What are the three types of clam chowder? ›

Many regional variations exist, but the three most prevalent are New England or "white" clam chowder, which includes milk or cream, Manhattan or "red" clam chowder, which includes tomatoes, and Rhode Island or "clear" clam chowder, which omits both.

How to make can clam chowder better? ›

Kirshtein tells Insider the key to his favorite Campbell's New England clam chowder: "I usually like to season it up with a splash of Worcestershire sauce, a bit of hot sauce, and a couple grinds of black pepper," he said.

Can Muslims eat clam chowder? ›

Just be sure to avoid using any prohibited ingredients in cooking, such as wine in fish broth or bacon in clam chowder. For cooking, use whole ingredients like vegetables and grains, and when using partially processed foods like broth or sauces, carefully check the ingredients and look for a Halal seal.

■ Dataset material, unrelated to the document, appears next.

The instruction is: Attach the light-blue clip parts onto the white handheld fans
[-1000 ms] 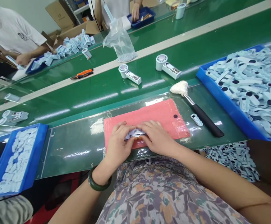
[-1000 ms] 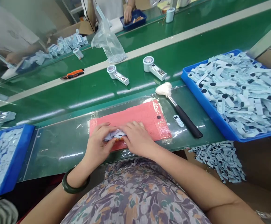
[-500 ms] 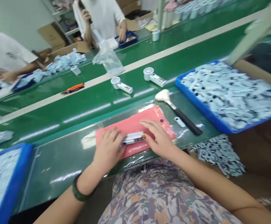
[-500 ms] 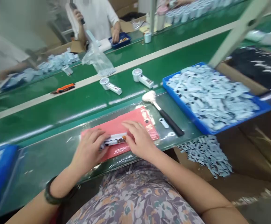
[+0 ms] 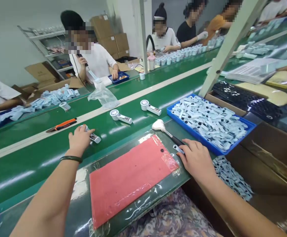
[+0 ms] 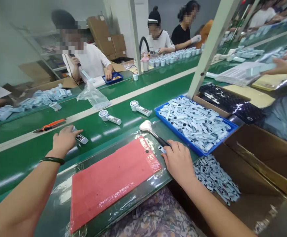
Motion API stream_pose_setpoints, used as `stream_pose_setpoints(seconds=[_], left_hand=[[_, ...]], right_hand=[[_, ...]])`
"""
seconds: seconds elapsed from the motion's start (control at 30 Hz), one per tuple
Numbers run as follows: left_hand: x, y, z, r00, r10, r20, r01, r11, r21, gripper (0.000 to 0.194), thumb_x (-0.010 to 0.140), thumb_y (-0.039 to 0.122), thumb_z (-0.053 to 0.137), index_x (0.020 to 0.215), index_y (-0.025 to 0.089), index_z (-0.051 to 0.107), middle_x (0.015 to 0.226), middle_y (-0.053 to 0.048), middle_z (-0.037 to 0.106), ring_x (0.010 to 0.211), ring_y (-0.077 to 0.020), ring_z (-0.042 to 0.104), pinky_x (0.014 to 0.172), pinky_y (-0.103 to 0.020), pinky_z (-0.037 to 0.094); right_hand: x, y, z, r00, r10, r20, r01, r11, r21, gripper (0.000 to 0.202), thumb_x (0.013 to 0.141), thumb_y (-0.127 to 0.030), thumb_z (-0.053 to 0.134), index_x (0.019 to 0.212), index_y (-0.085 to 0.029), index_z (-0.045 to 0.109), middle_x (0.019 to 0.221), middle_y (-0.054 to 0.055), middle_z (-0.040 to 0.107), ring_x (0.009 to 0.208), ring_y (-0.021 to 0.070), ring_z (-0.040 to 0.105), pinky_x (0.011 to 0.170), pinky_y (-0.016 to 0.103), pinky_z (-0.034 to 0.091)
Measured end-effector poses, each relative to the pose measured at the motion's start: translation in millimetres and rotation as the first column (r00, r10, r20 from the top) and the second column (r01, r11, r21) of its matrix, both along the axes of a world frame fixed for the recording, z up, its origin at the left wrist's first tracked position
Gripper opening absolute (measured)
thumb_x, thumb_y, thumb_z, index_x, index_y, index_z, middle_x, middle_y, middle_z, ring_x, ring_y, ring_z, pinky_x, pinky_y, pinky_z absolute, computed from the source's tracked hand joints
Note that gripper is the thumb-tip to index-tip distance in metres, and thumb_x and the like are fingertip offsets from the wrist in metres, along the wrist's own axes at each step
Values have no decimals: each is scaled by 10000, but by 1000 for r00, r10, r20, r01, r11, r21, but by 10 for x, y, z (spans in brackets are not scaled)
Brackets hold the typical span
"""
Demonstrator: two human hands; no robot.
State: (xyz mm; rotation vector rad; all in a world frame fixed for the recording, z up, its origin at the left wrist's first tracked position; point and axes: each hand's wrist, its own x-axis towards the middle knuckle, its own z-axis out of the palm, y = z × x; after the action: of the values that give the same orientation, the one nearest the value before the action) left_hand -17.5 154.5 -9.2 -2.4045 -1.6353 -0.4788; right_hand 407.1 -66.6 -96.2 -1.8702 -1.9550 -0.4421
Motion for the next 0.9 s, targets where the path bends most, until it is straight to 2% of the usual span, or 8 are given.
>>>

What can you add to canned clam chowder to make it better? ›

Kirshtein tells Insider the key to his favorite Campbell's New England clam chowder: "I usually like to season it up with a splash of Worcestershire sauce, a bit of hot sauce, and a couple grinds of black pepper," he said.

Is canned clam chowder already cooked? ›

Due to the canning process, the clams are already cooked, so the canned just need to be opened and drained (although save the clam juice for the chowder!), before being used.

What goes with New England clam chowder? ›

You can go for oyster crackers, warm sourdough bread, salad, french fries… the list goes on. This tasty soup is packed with clam lumps and tender potatoes. It is not only filling and indulgent – but quite easy to make.